For the entries that follow, retype exactly the lines from the one containing "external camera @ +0" to the one containing "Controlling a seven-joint", inclusive, and only those. Images stay out of the copy.

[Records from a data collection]
══════════════════════════════
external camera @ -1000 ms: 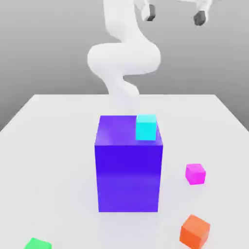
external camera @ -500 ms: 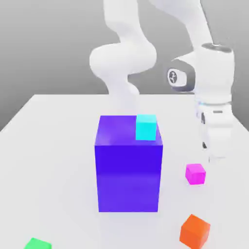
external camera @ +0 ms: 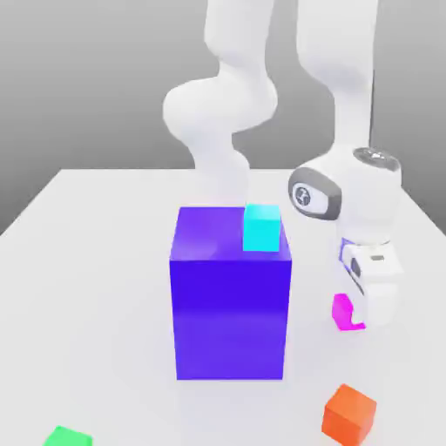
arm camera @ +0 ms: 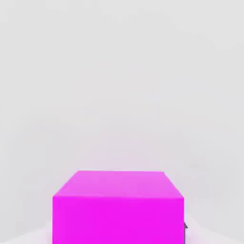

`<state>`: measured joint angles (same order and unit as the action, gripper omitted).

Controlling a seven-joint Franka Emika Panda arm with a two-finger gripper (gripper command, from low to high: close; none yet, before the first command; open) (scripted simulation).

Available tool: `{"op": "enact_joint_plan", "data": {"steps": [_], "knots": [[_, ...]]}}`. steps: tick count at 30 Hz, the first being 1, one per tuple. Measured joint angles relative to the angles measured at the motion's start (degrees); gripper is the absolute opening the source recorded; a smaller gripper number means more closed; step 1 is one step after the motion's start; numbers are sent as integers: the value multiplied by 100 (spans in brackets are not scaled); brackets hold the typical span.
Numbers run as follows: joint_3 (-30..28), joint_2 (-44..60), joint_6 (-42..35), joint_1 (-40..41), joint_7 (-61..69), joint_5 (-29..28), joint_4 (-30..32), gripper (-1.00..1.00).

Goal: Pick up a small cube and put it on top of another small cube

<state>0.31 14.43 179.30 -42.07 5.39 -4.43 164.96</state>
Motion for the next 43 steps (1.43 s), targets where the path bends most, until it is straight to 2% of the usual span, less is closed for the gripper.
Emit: {"op": "enact_joint_plan", "data": {"steps": [5,9,21,31,33,35,38,39,43], "knots": [[256,-890,-724,193,202,261,165,-100],[222,-1591,-1361,143,363,424,179,-100],[-896,-633,-2964,2104,960,1152,-2178,-100],[-1985,358,-3796,3551,1085,1763,-3831,-100],[-2187,491,-3899,3801,1070,1826,-4119,-100],[-2307,608,-3753,3855,933,1812,-4119,-100],[-2127,1148,-3263,4032,1093,2119,-4153,-100],[-2057,1299,-3134,4090,1153,2211,-4166,100],[-2057,1299,-3134,4090,1153,2211,-4166,100]]}}
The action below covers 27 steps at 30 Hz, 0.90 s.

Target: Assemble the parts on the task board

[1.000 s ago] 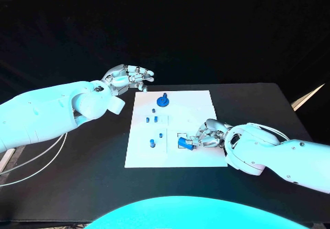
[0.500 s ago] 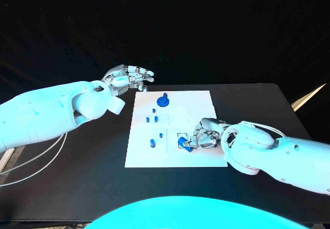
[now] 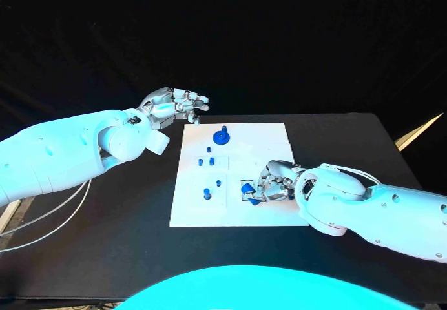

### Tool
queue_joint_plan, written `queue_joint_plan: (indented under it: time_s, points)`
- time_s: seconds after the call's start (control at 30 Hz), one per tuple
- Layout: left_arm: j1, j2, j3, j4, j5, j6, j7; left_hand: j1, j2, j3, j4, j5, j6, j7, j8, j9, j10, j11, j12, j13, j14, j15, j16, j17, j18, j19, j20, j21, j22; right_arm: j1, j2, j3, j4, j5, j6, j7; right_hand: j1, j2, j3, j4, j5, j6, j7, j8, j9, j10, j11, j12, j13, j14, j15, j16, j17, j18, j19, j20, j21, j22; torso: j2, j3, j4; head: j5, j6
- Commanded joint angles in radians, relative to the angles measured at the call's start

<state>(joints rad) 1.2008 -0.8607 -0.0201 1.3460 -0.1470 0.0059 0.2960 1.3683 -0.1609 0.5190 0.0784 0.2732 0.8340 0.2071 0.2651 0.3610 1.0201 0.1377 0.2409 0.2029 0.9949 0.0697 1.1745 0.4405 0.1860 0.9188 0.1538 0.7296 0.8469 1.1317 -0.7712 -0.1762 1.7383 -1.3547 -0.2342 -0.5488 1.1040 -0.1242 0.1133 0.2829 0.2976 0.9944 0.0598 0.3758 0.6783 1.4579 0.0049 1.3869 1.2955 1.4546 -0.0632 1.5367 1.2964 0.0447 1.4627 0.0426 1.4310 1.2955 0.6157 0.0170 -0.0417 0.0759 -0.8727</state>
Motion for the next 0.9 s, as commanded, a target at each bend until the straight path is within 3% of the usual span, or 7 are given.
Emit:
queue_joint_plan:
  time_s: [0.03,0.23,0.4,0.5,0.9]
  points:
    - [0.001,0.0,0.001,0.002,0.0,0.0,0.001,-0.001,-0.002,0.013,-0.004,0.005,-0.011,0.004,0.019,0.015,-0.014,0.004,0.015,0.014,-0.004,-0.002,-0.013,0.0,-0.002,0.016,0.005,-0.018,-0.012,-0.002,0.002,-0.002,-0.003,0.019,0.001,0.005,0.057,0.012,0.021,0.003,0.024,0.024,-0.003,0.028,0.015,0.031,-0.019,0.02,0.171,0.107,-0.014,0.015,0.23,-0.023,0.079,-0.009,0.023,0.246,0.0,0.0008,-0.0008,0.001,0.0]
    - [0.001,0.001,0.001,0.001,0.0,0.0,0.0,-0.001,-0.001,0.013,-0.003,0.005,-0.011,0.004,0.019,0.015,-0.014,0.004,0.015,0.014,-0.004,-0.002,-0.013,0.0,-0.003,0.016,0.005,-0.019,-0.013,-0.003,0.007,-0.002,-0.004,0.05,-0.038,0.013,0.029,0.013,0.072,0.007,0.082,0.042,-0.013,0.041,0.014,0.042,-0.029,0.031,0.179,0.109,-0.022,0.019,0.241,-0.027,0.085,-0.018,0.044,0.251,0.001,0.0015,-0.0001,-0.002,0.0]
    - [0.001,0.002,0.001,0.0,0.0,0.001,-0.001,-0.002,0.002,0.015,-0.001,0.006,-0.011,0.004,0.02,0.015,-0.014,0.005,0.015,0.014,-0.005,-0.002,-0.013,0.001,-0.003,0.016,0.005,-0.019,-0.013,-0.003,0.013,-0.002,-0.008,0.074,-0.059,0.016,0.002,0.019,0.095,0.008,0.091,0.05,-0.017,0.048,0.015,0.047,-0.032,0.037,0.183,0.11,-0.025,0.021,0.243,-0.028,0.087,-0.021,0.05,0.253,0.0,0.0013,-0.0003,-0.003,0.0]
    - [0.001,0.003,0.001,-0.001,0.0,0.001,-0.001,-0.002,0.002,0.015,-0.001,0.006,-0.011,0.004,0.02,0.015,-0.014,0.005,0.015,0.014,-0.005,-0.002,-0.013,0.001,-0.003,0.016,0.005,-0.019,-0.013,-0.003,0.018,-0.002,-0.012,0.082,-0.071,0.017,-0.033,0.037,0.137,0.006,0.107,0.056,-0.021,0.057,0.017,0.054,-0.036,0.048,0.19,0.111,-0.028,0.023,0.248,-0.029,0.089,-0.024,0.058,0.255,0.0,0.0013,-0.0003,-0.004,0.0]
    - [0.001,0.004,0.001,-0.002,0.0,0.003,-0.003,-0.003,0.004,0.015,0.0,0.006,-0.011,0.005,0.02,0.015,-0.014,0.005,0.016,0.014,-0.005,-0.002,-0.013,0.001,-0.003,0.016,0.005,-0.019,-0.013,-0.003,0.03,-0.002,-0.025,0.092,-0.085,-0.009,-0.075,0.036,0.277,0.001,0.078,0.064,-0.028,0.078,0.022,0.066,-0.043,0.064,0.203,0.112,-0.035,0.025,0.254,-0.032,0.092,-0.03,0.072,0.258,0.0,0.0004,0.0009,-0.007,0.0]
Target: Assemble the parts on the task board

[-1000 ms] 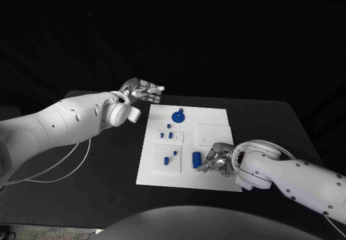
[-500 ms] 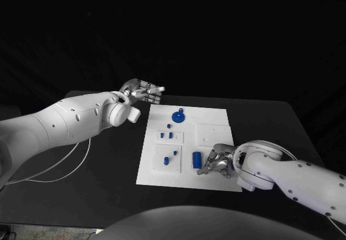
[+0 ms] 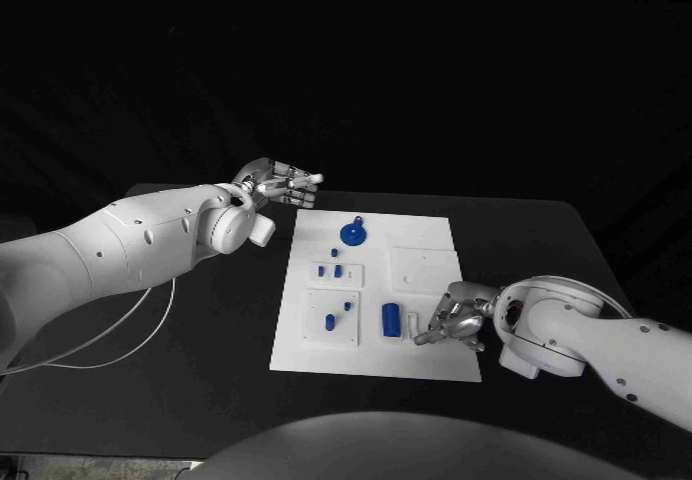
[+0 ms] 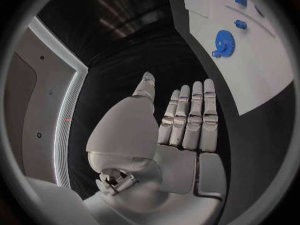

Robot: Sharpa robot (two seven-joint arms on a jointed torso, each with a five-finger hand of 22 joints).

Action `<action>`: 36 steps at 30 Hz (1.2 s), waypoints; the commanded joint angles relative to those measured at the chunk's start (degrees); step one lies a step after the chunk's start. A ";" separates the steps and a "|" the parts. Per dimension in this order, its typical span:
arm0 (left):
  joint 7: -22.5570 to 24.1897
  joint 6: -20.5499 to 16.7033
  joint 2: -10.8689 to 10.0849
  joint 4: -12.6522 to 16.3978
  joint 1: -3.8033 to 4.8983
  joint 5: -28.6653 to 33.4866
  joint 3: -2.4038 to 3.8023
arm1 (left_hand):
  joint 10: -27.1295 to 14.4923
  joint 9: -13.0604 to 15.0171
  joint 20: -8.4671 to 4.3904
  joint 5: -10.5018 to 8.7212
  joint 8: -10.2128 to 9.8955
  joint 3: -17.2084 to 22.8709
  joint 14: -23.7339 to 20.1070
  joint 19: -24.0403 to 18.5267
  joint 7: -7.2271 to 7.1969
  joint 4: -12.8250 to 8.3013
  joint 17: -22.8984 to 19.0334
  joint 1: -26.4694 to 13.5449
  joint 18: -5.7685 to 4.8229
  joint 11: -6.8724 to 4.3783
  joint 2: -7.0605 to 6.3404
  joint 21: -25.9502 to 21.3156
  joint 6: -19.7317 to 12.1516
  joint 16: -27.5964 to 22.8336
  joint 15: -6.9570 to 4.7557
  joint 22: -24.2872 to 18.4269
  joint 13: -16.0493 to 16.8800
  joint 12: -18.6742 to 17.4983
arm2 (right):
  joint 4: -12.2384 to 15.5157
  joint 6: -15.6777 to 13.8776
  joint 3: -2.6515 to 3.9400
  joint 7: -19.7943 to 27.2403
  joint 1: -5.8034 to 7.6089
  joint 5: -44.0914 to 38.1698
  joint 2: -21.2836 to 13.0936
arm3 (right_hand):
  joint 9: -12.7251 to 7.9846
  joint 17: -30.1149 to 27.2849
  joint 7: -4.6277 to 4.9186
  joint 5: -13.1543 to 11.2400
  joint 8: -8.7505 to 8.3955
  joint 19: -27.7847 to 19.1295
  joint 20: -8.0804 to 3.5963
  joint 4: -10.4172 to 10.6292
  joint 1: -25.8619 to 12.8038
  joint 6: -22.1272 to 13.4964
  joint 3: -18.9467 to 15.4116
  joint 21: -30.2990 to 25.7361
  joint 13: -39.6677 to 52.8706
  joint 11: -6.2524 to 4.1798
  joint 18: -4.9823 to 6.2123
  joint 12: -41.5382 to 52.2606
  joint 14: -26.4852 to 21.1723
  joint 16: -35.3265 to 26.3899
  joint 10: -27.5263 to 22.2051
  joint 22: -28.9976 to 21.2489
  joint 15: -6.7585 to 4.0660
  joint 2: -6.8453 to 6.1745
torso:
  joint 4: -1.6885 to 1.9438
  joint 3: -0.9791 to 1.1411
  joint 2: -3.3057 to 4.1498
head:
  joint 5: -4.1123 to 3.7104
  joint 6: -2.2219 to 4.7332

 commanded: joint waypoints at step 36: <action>2.64 1.16 -0.72 2.06 0.00 -0.60 -0.17 | 1.52 0.08 -0.74 0.21 -0.09 -1.18 1.79 0.99 -0.29 -0.44 0.08 -0.72 -0.27 -0.49 1.76 -0.20 0.63 -0.23 -0.73 0.06 0.05 0.04 | -8.13 3.84 3.56 -5.08 -0.16 -8.30 -1.75 | 0.54 -0.13 0.06 -2.50 0.01 2.80 -0.20 0.95 -3.68 -1.37 9.27 -0.70 -2.02 0.36 -0.65 -2.90 0.09 -0.66 -0.86 0.27 0.01 -0.85 | 0.11 -0.09 0.04 | -1.94 0.00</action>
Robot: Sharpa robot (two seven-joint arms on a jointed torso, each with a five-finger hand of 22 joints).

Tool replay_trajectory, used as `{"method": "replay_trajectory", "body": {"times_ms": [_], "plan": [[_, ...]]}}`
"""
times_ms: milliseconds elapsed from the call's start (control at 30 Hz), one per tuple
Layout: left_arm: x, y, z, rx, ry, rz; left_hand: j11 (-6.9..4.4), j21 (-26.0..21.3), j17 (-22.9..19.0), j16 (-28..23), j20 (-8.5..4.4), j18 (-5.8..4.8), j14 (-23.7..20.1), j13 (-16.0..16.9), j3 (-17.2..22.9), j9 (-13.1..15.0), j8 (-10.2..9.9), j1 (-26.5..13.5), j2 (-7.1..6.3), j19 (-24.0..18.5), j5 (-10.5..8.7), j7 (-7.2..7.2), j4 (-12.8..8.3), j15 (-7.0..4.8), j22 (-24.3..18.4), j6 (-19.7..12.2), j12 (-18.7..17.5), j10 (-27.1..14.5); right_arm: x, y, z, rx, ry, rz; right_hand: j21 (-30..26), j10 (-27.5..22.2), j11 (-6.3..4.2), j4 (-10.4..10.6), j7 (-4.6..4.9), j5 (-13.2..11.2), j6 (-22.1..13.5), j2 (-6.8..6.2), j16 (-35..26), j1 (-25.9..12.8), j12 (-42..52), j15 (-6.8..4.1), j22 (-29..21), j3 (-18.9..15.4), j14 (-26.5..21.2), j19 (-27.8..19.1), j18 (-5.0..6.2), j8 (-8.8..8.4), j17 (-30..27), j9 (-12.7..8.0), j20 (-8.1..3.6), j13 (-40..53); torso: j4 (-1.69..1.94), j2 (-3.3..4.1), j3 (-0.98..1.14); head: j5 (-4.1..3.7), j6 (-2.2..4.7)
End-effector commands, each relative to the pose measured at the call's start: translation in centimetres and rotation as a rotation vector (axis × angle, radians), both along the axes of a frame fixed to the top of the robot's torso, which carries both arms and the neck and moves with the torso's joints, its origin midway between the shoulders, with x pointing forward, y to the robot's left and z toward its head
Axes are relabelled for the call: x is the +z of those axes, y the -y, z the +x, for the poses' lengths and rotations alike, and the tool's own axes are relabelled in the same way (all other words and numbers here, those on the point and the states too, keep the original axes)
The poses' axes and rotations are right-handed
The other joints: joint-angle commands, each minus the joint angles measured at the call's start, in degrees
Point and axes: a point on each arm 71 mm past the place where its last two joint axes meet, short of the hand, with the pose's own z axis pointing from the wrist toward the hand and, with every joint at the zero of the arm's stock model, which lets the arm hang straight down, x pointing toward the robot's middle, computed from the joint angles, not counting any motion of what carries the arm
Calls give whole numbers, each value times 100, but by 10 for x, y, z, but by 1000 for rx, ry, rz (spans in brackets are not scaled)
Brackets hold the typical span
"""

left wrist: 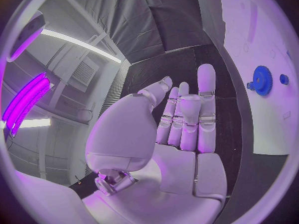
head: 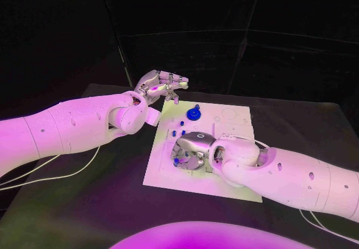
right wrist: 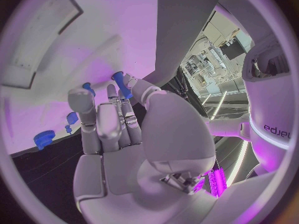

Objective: Assemble the parts on the task board

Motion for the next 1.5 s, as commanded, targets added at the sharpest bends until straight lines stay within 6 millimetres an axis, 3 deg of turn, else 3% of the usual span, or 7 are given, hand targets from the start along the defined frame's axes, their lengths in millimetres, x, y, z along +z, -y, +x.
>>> {"method": "replay_trajectory", "body": {"times_ms": [33,633,933,1067,1267,1333,1500], "plan": [[2,0,0,-1,11,-8,-12,-29,-6,-8,-9,77,14,8,-9,-2,23,-25,40,45,0,-16,10,21,-7,-37,29,-42,1,-1,-3,14,-11,15,-44,-81,8,10,19,50,-83,-13,-18,-89,-41,62,-53,-82,3,-56,9,-20,1,-3,14,6,2,-1,-1,-4,0],[2,-4,0,7,9,-5,-13,-32,-17,-11,-9,78,10,10,-15,-1,30,-21,44,45,2,-18,14,20,-9,-41,41,-50,17,17,-4,-76,48,224,-599,-795,113,28,79,123,-465,31,-334,18,-45,162,-967,-792,-286,-538,159,-22,-574,1,116,22,-5,-1,2,-2,34],[2,-9,0,16,7,-1,-13,-33,-21,-12,-9,78,8,10,-17,-1,32,-20,45,45,3,-18,15,20,-10,-42,45,-52,30,60,-7,-195,13,394,-602,-696,94,215,87,386,-575,79,-386,-69,275,150,-926,-1340,-276,-461,148,-1,-748,15,111,62,-40,-15,-5,-74,82],[2,-10,0,18,8,-1,-13,-33,-21,-12,-9,78,8,10,-17,-1,33,-20,45,45,3,-18,15,20,-10,-42,45,-52,34,97,-8,-299,-49,429,-414,286,-103,383,-45,508,-482,204,-283,-154,898,12,-588,-1476,-190,-266,100,18,-607,26,16,286,-67,-31,-8,-321,139],[2,-14,0,29,10,2,-14,-34,-28,-15,-9,78,6,10,-19,-1,34,-17,45,46,3,-19,14,19,-10,-44,48,-55,29,147,-10,-479,-204,411,256,1234,-436,508,-346,608,-17,146,97,-212,2179,-272,592,-1770,77,363,-99,315,2,119,-248,1109,-149,-70,-4,-496,113],[2,-15,0,31,11,3,-14,-34,-28,-15,-9,78,6,10,-19,-1,34,-17,45,46,3,-19,14,19,-10,-44,48,-55,27,161,-12,-520,-226,384,428,1293,-559,606,-401,784,12,161,250,-254,3679,-343,881,-1965,142,496,-171,446,259,150,-324,2676,-173,-79,-2,-559,124],[1,-16,0,34,11,4,-14,-34,-28,-15,-9,78,6,10,-19,-1,34,-17,45,46,3,-19,14,19,-10,-44,48,-55,22,188,-14,-576,-231,266,679,1419,-506,1163,-414,1181,-179,297,672,-638,6120,-297,1335,-2550,243,637,-216,778,1052,235,-356,5496,-229,-102,-11,-673,134]]}}
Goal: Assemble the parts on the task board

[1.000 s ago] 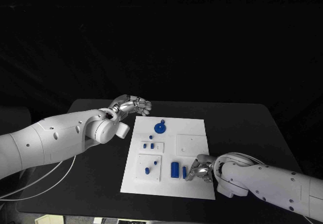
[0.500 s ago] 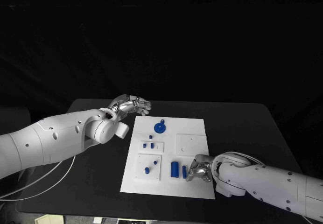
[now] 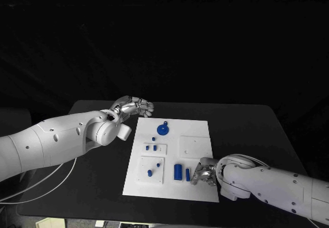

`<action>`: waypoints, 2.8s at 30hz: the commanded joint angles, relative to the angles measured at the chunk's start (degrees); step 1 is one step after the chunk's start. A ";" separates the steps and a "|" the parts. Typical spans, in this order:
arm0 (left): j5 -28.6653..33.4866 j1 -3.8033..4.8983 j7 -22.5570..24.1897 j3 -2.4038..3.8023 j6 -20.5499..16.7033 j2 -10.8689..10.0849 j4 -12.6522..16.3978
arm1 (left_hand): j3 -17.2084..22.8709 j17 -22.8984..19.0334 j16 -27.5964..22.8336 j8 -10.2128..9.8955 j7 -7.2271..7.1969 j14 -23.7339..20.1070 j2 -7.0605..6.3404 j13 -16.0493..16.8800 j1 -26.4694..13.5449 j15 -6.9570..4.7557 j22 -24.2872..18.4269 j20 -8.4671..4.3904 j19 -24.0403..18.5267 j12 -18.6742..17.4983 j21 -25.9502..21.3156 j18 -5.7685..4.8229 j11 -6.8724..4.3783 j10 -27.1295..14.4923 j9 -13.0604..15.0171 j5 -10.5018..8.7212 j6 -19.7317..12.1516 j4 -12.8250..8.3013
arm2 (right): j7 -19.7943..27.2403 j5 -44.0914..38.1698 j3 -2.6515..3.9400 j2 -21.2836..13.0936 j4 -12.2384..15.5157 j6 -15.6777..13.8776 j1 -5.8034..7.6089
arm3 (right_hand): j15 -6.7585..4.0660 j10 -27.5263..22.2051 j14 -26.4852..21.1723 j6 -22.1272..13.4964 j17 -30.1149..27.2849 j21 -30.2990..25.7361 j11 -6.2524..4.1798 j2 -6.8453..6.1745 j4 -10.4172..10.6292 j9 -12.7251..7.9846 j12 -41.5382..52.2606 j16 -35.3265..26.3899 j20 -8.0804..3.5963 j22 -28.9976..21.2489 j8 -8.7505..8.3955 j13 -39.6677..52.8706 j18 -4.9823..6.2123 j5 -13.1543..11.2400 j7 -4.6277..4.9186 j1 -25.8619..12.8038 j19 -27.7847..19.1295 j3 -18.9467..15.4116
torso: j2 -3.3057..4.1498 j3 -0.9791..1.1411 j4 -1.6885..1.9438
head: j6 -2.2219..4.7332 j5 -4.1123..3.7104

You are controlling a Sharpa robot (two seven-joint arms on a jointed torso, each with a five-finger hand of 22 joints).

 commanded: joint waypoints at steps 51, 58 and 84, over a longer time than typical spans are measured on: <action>0.14 0.04 0.28 0.01 0.93 0.22 0.02 | 0.17 0.34 -0.50 0.38 0.03 0.62 -0.14 -0.09 -0.12 0.03 0.18 0.07 0.04 0.00 -0.33 0.80 -0.08 -0.18 -0.11 -0.16 -0.50 0.14 | 1.50 -2.35 -0.03 0.56 -0.82 -1.77 -0.11 | -0.31 -0.22 0.06 -0.29 0.00 0.08 0.20 -0.10 1.98 0.22 -0.60 -0.48 0.05 0.76 -0.37 -0.29 3.29 -1.20 0.43 -2.61 0.02 2.40 | 0.00 0.04 -0.03 | 0.03 -0.02; 0.14 0.04 0.35 0.00 0.87 0.20 -0.10 | 0.17 0.37 -0.52 0.39 0.03 0.63 -0.15 -0.09 -0.12 0.03 0.19 0.07 0.04 0.00 -0.34 0.80 -0.08 -0.19 -0.11 -0.16 -0.50 0.15 | 5.09 4.44 0.10 -0.63 -0.63 -2.77 -0.11 | -0.23 -0.49 0.11 -0.44 -0.07 0.07 0.29 -3.07 1.88 0.14 -0.87 -0.57 0.30 0.71 -0.53 -0.55 3.29 2.11 0.52 -6.21 0.05 -1.54 | -0.03 0.05 -0.03 | 0.36 -0.02; 4.06 0.13 3.21 0.10 1.61 7.15 -16.08 | 0.14 0.17 -4.12 0.15 -0.17 -2.90 0.22 -0.57 -0.62 1.18 -0.07 1.18 -3.20 -0.53 -2.66 -0.10 -0.05 -1.57 -0.44 -0.16 -1.32 0.03 | 38.13 34.89 10.00 6.77 -32.89 -4.94 6.13 | 3.72 -16.22 -11.49 -10.24 -4.98 -11.86 4.29 -1.70 -0.23 0.08 -13.52 -12.06 3.34 -3.09 -4.34 -9.41 2.26 6.74 4.44 -2.11 -13.49 -10.07 | -5.34 -0.41 -1.11 | 12.30 -1.33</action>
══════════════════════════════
Answer box ▸
external camera @ +0 ms: 
arm camera @ +0 ms: 

`<state>`: measured joint angles (same order and unit as the action, gripper omitted).

Controlling a seven-joint Franka Emika Panda arm with a two-finger gripper (gripper command, from low to high: close; none yet, before the first command; open) (scripted simulation).

What has been written completes the answer.